◆ What the exercise asks:
All lines from the one with "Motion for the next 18" onward, through the last line of the records below, are to be retyped word for word.

◆ Data to process:
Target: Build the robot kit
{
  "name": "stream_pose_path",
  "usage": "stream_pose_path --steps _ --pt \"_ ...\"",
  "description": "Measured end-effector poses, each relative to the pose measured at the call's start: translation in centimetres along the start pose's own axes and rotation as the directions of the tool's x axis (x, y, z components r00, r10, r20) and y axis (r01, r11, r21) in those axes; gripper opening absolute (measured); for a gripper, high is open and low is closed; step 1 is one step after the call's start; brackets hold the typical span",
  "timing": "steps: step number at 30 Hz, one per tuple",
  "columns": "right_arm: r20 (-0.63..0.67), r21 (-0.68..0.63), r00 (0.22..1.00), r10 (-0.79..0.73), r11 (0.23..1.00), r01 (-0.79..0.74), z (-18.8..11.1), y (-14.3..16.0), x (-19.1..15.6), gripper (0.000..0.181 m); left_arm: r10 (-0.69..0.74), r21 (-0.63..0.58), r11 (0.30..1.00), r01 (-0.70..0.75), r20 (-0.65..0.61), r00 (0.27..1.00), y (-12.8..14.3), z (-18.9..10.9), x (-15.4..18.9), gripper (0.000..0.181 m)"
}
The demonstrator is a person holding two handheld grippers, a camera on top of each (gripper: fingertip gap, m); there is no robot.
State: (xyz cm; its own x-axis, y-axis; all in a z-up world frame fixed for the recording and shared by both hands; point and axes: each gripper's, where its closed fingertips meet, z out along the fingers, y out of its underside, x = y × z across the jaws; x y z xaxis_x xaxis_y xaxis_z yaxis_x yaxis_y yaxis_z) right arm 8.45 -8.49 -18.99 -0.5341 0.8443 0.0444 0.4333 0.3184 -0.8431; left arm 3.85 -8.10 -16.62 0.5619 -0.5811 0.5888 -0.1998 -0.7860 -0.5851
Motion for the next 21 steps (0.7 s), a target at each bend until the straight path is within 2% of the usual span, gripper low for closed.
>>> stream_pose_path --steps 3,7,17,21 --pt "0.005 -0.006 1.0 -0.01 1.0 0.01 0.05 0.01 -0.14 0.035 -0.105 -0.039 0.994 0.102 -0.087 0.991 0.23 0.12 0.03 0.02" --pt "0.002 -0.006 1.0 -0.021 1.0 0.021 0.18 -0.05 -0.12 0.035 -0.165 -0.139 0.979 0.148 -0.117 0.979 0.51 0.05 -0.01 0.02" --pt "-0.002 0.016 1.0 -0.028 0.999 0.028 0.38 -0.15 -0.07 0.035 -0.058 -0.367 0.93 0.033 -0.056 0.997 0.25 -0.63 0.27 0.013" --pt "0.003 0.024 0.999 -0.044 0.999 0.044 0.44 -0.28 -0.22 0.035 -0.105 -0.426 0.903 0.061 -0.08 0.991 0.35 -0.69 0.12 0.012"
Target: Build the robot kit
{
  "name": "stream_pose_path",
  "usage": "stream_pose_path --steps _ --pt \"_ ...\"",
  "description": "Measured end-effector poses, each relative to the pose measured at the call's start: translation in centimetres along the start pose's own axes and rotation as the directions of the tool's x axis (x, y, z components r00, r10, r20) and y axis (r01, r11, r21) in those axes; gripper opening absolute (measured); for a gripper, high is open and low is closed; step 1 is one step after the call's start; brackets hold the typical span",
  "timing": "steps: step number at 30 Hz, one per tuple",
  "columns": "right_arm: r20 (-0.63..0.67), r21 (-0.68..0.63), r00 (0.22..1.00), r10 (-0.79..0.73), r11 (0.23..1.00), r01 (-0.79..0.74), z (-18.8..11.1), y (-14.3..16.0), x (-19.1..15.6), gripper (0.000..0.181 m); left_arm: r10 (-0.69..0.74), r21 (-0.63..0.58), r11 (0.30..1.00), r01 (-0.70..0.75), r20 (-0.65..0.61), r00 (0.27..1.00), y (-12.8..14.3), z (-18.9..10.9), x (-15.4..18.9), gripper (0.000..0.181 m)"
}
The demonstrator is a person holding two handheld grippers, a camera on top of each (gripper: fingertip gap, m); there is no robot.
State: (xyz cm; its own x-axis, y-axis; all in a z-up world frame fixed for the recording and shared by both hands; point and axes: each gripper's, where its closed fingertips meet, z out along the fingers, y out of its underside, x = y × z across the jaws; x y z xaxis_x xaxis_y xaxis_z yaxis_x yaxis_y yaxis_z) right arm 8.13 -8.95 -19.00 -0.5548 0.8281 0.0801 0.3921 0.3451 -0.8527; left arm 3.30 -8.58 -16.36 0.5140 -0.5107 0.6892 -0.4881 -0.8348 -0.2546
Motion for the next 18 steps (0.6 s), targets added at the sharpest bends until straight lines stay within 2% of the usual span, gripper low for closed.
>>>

◆ Exercise result:
Motion for the next 18 steps (0.6 s), targets added at the sharpest bends until straight lines stay within 2% of the usual span, gripper low for closed.
>>>

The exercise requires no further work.